◆ Your objective ◆
Begin at the line below that has "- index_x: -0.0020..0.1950" and stop after the line that has "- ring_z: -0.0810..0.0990". Please restate only those lines, word for word.

◆ Provided material ◆
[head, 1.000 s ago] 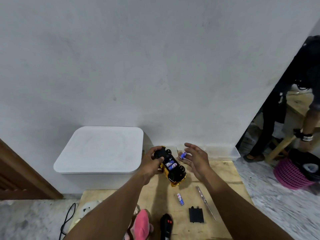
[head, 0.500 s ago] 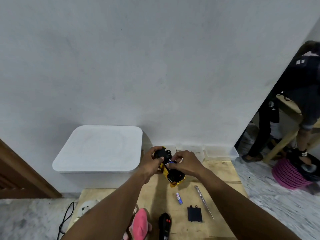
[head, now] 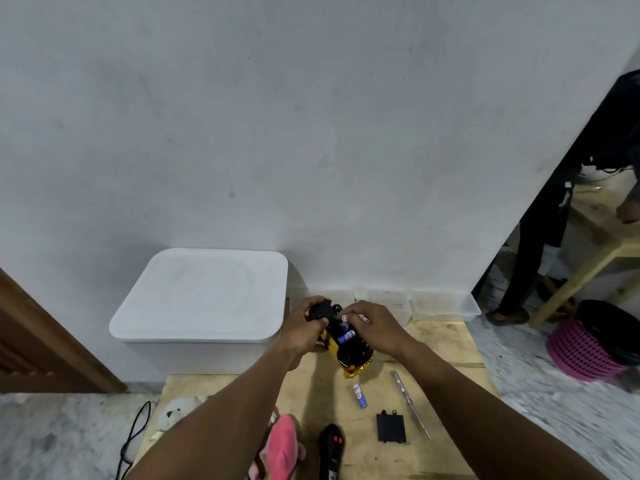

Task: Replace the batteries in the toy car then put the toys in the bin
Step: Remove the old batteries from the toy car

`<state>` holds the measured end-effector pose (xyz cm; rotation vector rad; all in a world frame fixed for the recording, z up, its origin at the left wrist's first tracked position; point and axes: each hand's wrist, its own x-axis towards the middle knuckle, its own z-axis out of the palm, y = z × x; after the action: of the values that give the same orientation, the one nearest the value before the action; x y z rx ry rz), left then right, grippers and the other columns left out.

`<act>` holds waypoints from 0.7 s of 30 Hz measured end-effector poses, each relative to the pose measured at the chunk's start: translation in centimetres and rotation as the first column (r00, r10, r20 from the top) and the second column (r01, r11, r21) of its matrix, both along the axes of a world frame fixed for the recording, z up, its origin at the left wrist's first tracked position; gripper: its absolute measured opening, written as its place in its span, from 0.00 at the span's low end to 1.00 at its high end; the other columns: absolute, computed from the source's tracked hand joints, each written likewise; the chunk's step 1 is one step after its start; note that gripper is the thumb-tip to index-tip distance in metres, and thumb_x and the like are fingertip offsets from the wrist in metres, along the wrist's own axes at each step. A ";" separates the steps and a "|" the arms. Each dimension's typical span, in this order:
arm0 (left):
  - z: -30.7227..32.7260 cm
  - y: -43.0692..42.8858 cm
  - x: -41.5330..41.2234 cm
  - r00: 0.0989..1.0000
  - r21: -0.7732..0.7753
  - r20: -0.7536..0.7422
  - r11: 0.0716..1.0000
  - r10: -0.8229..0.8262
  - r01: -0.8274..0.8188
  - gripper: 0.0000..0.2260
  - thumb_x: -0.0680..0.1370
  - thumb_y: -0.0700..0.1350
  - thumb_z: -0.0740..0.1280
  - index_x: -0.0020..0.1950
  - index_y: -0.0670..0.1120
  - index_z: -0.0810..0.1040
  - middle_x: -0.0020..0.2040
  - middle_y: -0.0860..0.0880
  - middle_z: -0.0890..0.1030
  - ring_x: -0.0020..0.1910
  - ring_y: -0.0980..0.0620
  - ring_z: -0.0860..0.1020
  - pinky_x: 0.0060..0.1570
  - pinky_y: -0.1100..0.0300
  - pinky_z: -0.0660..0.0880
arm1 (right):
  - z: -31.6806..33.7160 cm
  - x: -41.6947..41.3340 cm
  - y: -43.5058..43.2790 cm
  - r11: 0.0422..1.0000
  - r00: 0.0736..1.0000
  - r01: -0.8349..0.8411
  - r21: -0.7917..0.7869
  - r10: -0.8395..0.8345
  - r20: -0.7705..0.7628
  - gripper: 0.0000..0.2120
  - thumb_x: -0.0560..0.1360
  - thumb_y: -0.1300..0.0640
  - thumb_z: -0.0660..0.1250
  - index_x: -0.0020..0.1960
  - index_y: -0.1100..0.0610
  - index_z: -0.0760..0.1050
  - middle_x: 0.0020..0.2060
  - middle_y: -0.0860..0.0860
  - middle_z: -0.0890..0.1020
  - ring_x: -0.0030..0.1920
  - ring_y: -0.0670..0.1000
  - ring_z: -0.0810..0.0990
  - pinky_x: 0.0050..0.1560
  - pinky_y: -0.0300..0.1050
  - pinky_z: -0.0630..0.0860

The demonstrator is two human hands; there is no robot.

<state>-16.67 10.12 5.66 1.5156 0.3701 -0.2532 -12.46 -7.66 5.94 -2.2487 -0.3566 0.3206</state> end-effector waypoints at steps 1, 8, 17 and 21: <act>0.0 0.0 0.0 1.000 -0.010 -0.007 1.000 0.001 -0.001 0.18 0.81 0.34 0.63 0.59 0.59 0.75 0.58 0.43 0.77 0.51 0.40 0.82 0.44 0.48 0.84 | -0.1 0.0 0.0 0.999 0.999 0.026 0.048 -0.024 -0.047 0.11 0.80 0.56 0.61 0.52 0.49 0.83 0.50 0.46 0.82 0.50 0.43 0.79 0.51 0.41 0.74; -0.1 0.2 0.0 0.998 -0.045 -0.050 0.999 -0.030 0.027 0.19 0.80 0.34 0.64 0.61 0.58 0.76 0.61 0.41 0.76 0.54 0.39 0.80 0.41 0.50 0.83 | 0.7 0.0 0.0 0.723 0.803 0.530 0.443 -0.260 -0.536 0.12 0.82 0.55 0.56 0.49 0.57 0.76 0.35 0.52 0.77 0.27 0.47 0.65 0.27 0.38 0.61; 0.0 -0.5 0.3 1.000 -0.011 -0.013 1.000 0.014 -0.014 0.19 0.80 0.34 0.63 0.57 0.60 0.76 0.58 0.44 0.78 0.52 0.41 0.81 0.39 0.51 0.83 | 1.8 0.1 -0.3 0.662 0.683 0.631 0.404 -0.228 -0.694 0.12 0.80 0.51 0.59 0.42 0.56 0.70 0.28 0.51 0.69 0.23 0.50 0.66 0.23 0.38 0.65; 0.1 -0.9 0.4 0.999 0.006 0.014 0.999 0.045 -0.045 0.20 0.80 0.33 0.63 0.54 0.60 0.76 0.55 0.46 0.78 0.48 0.43 0.80 0.34 0.54 0.80 | 1.3 0.3 -0.3 0.772 0.701 0.571 0.280 -0.282 -0.655 0.08 0.81 0.53 0.59 0.47 0.56 0.68 0.30 0.51 0.70 0.21 0.47 0.64 0.23 0.37 0.63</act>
<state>-16.23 9.24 5.74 1.5127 0.3934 -0.2062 -12.13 -8.01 7.23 -1.5742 0.4117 0.5737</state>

◆ Written answer ◆
  - index_x: -0.0020..0.1950
  - index_y: -0.0670..0.1120
  - index_z: -0.0810..0.1040
  - middle_x: -0.0020..0.2040
  - middle_y: -0.0860..0.0880
  - middle_z: -0.0890..0.1030
  - ring_x: -0.0020..0.1910
  - ring_y: -0.0980..0.0620
  - ring_z: -0.0860..0.1020
  - pinky_x: 0.0060..0.1570
  - pinky_y: -0.1100..0.0300
  - pinky_z: -0.0660..0.0880
arm1 (right):
  - z: -31.6806..33.7160 cm
  - x: -41.6947..41.3340 cm
  - y: -43.5058..43.2790 cm
  - r11: 0.0422..1.0000
  - r00: 0.0736..1.0000
  - r01: -0.8349..0.8411
  - r21: -0.7917..0.7869
  - r10: -0.8395..0.8345
  - r20: -0.7705..0.7628
  - gripper: 0.0000..0.2120
  - thumb_x: -0.0560..0.1360
  - thumb_y: -0.1300..0.0640
  - thumb_z: -0.0660..0.1250
  - index_x: -0.0020..0.1960
  - index_y: -0.1100..0.0610
  - index_z: -0.0760..0.1050
  - middle_x: 0.0020..0.2060
  - middle_y: -0.0860..0.0860
  - middle_z: -0.0890..0.1020
  - ring_x: -0.0030..0.1920
  - ring_y: -0.0670..0.1000
  - ring_z: -0.0810..0.0990

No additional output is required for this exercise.